Pat was awarded a scholarship to attend St Michaels High School in Santa Fe. Pat, of course, told the nuns at Guadalupe to “give the scholarship to my friend, Henry Romero” because Pat wanted to go to Santa Fe High with his friends George and Alex. The nuns at Guadalupe said, “Well you should talk with your parents.” Pat told his mom “Guess what, they want to give me a scholarship to St. Mikes but I told them no, I’m going to Santa Fe High.” Of course, Pat’s mom said, “no Patricio you are going to St. Mikes.”
Pat married Marie Madrid in 1961. They raised two daughters, Lori Jane, and Carol Ann.
Pat and Marie owned and operated Country Boarding Kennels, where customers boarded their animals. He would bathe the dogs that no one else could handle and the dogs trusted him. If a dog were sad or not feeling well, Pat would lie down in their kennel with the dog and comfort them, play with them, and make them feel safe.
Pat worked at the same time at Eberline Instruments, which was a manufacturing facility here in Santa Fe. Pat was their logistics manager and responsible for shipping radioactive materials and radiation detection equipment all over the world. His position required that he comply with numerous and varied U.S. government rules and regulations. Pat was a trouble shooter and a problem solver to the max.
Pat bought multiple properties and renovated or rebuilt them to where they were like new. He rented the properties, and then maintained them diligently. Pat took care of his tenants. He maintained the yards and kept the houses in good condition. The tenants knew that if something were needed, Pat would get it done. He had a couple tenants who after moving out many years ago still brought him Christmas gifts each year.
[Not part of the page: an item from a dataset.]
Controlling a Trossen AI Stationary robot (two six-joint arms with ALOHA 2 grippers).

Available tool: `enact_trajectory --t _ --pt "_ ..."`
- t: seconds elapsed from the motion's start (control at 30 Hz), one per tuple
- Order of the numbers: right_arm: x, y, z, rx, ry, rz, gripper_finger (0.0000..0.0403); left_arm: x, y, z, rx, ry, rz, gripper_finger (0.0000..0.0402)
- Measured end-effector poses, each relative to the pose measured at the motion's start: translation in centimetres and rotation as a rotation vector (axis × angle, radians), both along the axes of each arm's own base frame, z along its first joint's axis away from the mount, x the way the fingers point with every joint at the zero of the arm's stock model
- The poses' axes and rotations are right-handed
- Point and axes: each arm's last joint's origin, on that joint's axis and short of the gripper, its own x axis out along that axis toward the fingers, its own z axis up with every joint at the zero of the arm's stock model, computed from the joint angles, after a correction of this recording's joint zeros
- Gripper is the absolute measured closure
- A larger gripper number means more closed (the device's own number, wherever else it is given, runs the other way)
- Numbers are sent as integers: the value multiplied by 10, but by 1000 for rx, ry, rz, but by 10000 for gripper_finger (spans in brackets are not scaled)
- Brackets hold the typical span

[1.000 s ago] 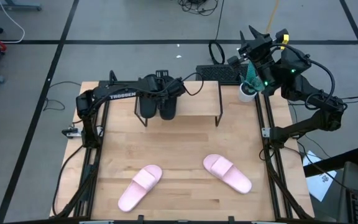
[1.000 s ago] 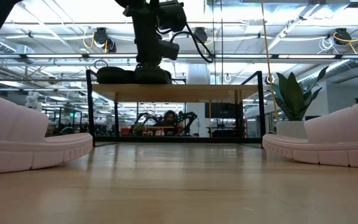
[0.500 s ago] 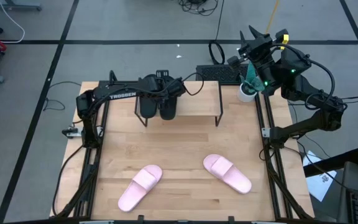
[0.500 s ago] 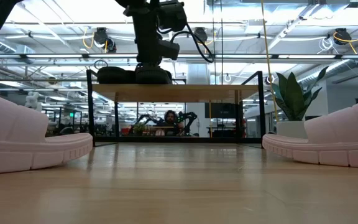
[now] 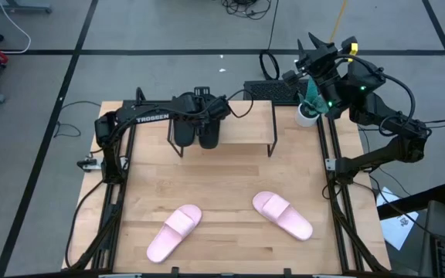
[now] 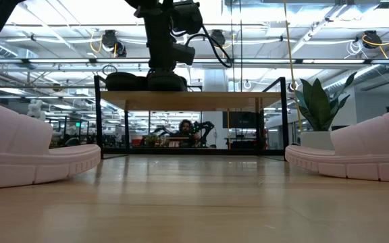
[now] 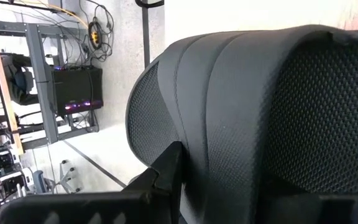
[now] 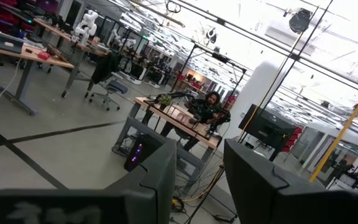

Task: Pick and place slides into the shelf
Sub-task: Put the black slipper on the shelf

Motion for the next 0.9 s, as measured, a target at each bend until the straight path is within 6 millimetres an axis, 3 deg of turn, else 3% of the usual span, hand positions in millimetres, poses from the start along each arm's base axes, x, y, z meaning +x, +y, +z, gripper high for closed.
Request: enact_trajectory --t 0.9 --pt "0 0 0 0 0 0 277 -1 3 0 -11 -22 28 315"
Pat was constantly remodeling and renovating his properties. Building, fixing, sanding, painting. Watching something rough turn into something finished and perfect brought him the most satisfaction. He loved to work with his hands. Pat would be in his garage constantly fixing something, often items he retrieved from the dump: axes, hoes, shovels, toys, and then giving these items away.
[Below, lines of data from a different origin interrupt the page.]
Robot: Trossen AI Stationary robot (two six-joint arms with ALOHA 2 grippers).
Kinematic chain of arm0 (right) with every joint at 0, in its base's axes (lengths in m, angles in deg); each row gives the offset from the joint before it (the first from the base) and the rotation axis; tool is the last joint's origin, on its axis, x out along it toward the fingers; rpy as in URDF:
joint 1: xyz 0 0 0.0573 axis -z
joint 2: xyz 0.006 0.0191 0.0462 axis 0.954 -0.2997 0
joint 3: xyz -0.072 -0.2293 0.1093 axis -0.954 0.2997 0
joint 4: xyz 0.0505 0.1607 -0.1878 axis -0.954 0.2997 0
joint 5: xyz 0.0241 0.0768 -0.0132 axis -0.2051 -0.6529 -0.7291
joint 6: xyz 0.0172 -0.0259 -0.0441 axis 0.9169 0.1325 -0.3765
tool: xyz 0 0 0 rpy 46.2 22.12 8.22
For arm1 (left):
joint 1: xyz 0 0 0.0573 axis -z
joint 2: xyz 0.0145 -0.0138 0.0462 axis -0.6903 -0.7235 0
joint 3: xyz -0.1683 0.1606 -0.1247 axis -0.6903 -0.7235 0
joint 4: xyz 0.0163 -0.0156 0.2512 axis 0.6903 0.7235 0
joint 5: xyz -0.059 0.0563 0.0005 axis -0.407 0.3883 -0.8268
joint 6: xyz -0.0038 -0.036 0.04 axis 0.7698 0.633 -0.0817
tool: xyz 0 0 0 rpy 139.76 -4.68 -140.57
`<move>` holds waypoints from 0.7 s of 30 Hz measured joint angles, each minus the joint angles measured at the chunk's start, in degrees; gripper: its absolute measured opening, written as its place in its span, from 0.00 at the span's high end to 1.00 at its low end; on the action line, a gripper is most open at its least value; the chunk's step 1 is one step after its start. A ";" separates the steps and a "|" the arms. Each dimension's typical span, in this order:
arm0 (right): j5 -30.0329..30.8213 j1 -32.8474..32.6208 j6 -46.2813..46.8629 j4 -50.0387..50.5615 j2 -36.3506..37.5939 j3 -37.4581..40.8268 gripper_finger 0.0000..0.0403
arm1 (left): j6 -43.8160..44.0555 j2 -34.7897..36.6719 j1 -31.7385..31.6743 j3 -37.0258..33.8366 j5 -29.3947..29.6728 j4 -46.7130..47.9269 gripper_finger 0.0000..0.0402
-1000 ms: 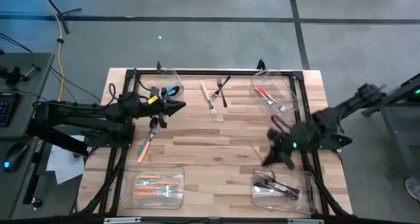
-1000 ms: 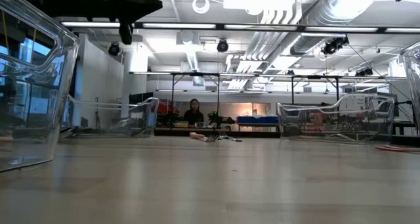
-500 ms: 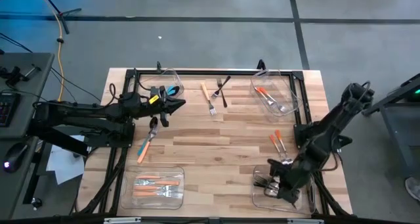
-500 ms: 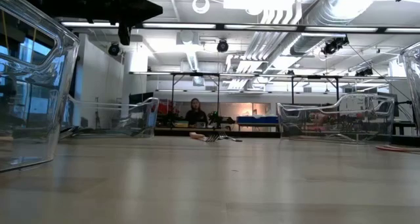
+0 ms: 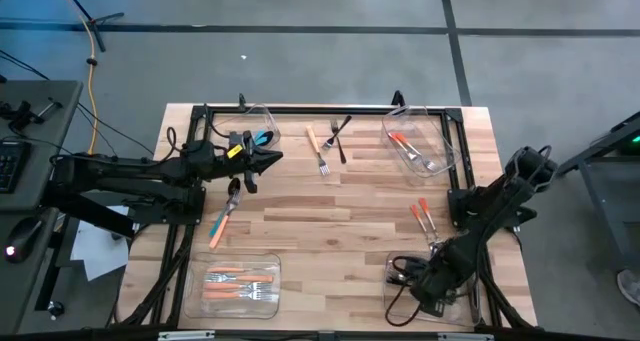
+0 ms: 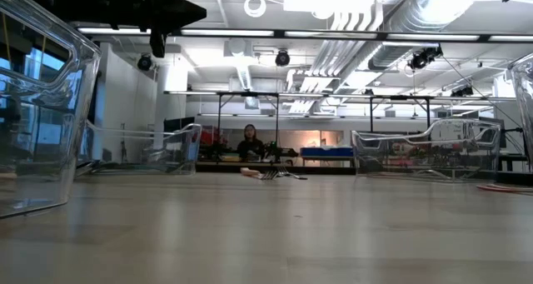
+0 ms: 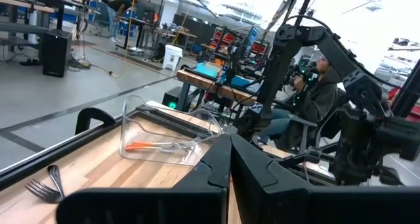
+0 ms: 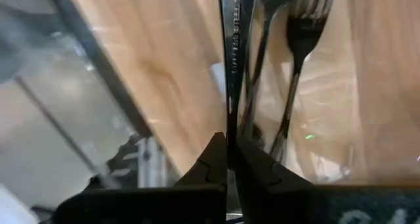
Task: Sort silverware by color (type)
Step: Put the black fork into the bottom right transparent bin
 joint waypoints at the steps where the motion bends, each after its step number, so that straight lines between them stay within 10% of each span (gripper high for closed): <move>1: 0.51 0.00 0.11 0.00 -0.73 0.00 1.00 | 0.00 0.00 0.00 0.00 -0.01 0.01 1.00; 21: 2.72 0.00 1.01 -3.14 -9.98 -0.01 1.00 | 0.02 0.00 0.00 0.00 -0.02 0.11 1.00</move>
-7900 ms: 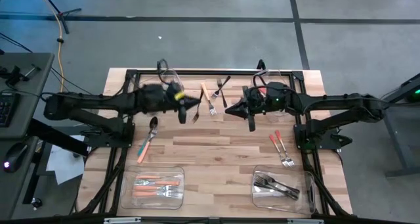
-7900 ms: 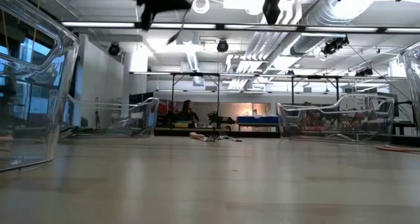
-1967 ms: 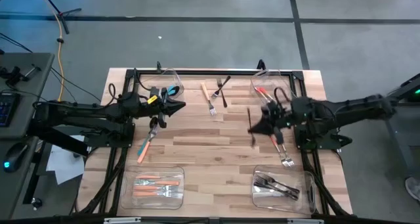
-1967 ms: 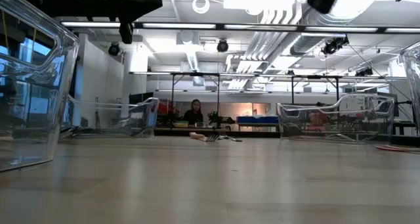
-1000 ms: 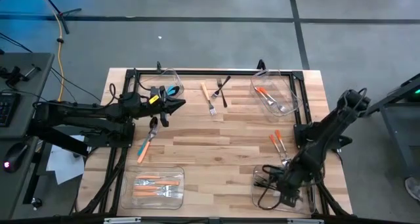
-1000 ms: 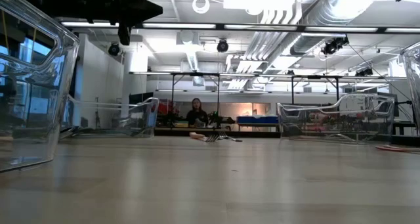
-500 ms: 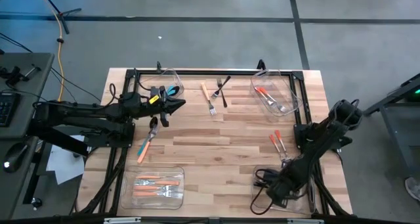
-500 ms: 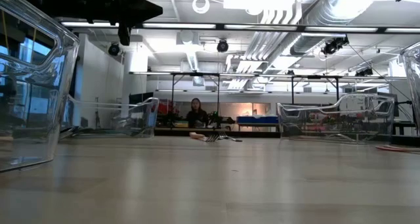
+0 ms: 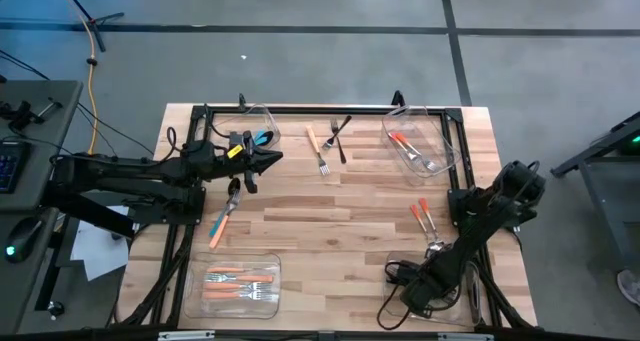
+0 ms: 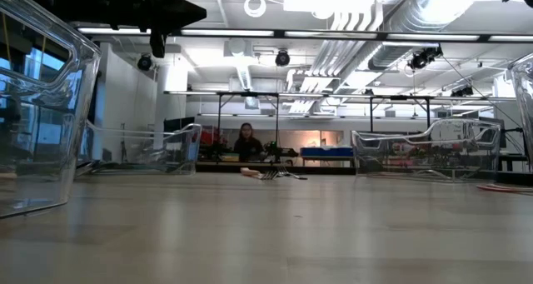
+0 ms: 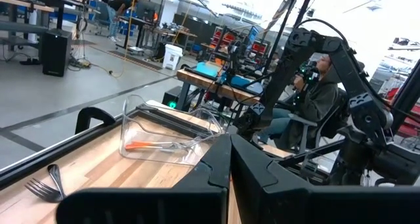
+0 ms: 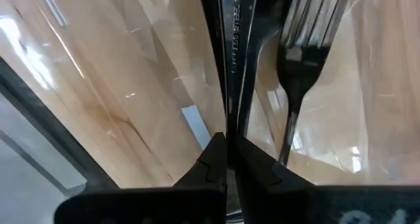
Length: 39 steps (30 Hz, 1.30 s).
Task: Sort silverware by color (type)
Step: Put the black fork into the bottom right transparent bin, then put the light orange fork into the bottom left transparent bin
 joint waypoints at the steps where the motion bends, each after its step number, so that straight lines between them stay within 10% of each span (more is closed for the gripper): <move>1: 0.08 0.00 0.01 -0.16 -0.17 -0.01 1.00 | 0.00 0.00 0.00 0.00 0.00 0.00 1.00; 25: 1.80 0.00 -0.02 -0.73 -0.42 -0.03 0.87 | 0.01 0.00 0.00 0.00 -0.01 -0.35 1.00; 39: 1.80 0.00 -3.92 -0.51 -0.42 -0.03 0.54 | 0.02 0.00 0.00 0.00 -0.01 -0.33 1.00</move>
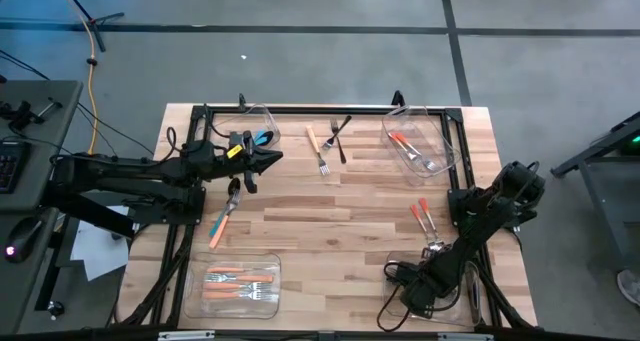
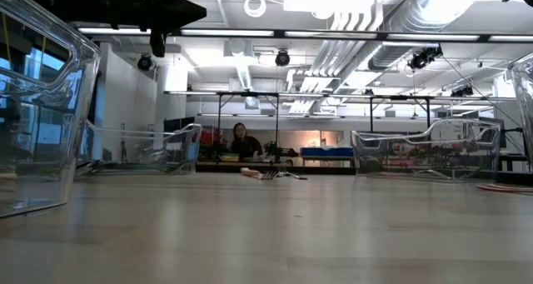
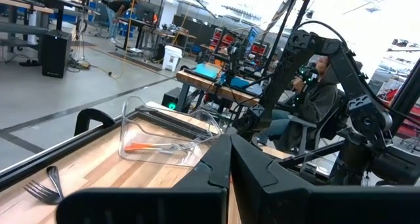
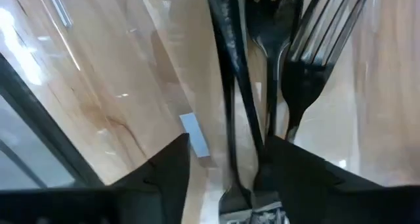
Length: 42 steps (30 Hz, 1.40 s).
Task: Sort silverware by color (type)
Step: Put the light orange fork into the bottom left transparent bin
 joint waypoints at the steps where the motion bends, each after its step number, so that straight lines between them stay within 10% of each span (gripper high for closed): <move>1: 0.11 0.00 -0.74 0.09 -0.01 0.02 0.53 | 0.00 0.00 0.00 0.00 0.00 0.02 1.00; 13: -2.17 -0.15 -6.14 4.17 6.89 0.07 0.48 | 0.02 -0.02 0.01 0.00 0.07 0.07 1.00; 29: 16.57 0.26 -2.09 12.60 32.94 0.07 0.48 | 0.32 -0.02 0.00 0.00 0.26 0.09 1.00; 37: 26.04 6.60 -0.22 7.97 30.87 0.07 0.48 | 1.57 -0.02 0.00 0.02 0.26 0.06 1.00; 42: 28.77 15.77 -16.30 -6.31 26.60 0.07 0.48 | 1.62 -0.02 0.00 0.02 0.46 -0.57 1.00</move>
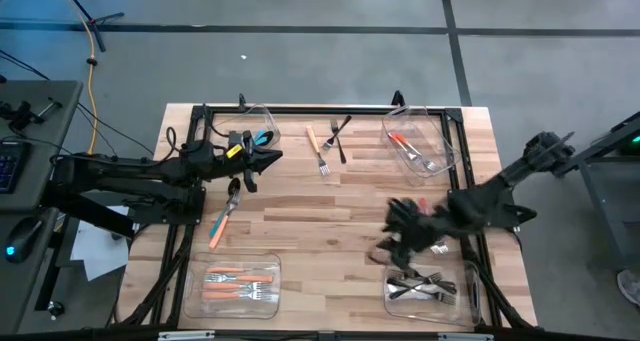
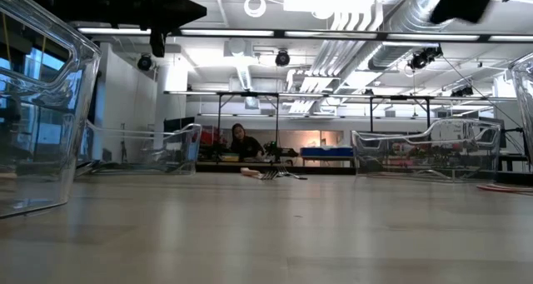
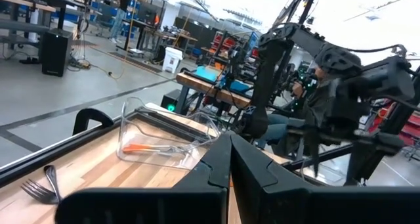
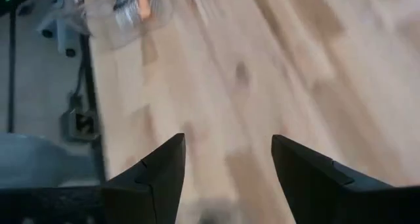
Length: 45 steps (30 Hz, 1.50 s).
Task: Sort silverware by color (type)
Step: Put the light orange fork into the bottom left transparent bin
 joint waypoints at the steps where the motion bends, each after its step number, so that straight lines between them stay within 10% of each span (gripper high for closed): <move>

Pat’s brothers and friends knew to go back to his garage because that is where he would be, working on something. As they randomly stopped by, they’d talk about each other’s projects and shared stories about some kind of construction. Pat’s personality was contagious, and he definitely shared his knowledge of carpentry. Naturally, they always enjoyed each other’s company and shared a few laughs.
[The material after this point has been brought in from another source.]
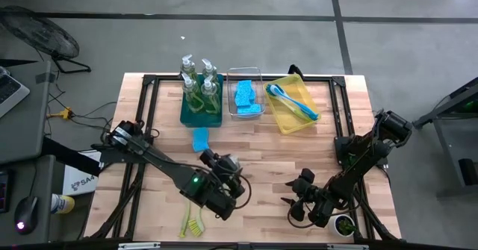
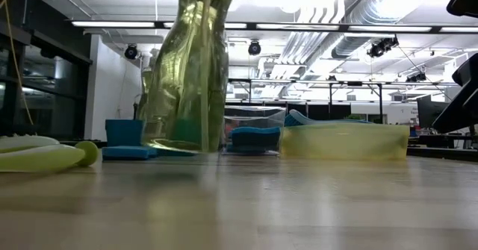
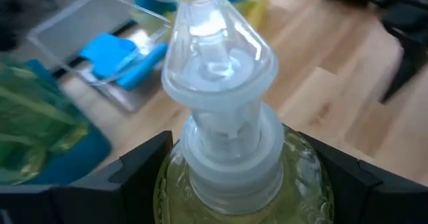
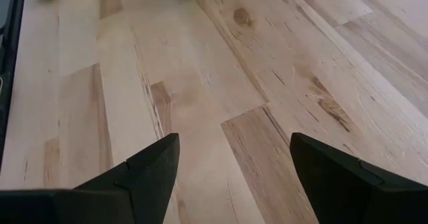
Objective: Pick & Place Kitchen Sink Supplies
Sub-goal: Put the dishwashing liquid into the blue bin
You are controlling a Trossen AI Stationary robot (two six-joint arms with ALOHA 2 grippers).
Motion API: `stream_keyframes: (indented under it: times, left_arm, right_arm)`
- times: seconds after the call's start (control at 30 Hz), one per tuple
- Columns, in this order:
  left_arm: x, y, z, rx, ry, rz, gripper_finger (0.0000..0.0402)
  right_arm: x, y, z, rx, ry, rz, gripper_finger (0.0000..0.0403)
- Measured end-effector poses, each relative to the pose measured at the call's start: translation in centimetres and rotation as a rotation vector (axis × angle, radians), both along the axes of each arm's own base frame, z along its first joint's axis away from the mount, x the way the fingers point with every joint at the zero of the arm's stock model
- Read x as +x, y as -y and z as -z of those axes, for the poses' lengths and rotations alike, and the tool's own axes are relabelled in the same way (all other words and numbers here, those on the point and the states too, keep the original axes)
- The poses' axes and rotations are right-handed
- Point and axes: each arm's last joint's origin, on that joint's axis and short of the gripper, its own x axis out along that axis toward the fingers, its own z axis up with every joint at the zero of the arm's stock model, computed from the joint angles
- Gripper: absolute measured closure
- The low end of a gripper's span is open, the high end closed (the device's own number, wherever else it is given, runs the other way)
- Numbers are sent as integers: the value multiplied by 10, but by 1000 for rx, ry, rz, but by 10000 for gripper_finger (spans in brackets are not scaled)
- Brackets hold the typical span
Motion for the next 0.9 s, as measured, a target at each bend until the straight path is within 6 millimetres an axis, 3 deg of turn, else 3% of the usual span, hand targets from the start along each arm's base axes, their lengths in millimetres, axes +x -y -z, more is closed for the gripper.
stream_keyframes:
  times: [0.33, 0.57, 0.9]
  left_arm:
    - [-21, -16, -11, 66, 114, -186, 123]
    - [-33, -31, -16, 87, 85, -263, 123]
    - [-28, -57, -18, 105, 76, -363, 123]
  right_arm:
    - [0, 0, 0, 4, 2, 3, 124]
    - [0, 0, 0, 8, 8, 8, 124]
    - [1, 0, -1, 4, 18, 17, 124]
Pat had lifelong friends. Best friends from first grade type of friends. Always doing favors for each other, helping each other, anything that was needed. Viejo...amigo.
Pat was curious, almost nosy about people. But people responded to him because they could tell he was genuinely interested in what was going on and what other people were about.
One more story: Pat needed a pacemaker. He was lying flat on the gurney rolling down the hall to the surgery area. As he was going into the surgery area, he told the medical people wheeling him “Hey you better look at that light fixture up there. It’s going to fall on somebody one of these days.” Sure enough we all looked up and the light fixture was hanging down by its wires. They were amazed that Pat would notice and comment on something like that right at that moment.
Pat was a gentleman. He was funny, loved to laugh. He would help all he could when anyone asked for help. Pat was a quiet confident man. He loved his friends and his family, loved talking with people. A strong man. Inherently kind, beautifully masculine, with unique wisdom and strength. He was separate and stood apart in a world that can be harsh and too quick to judge. His heart was large and good.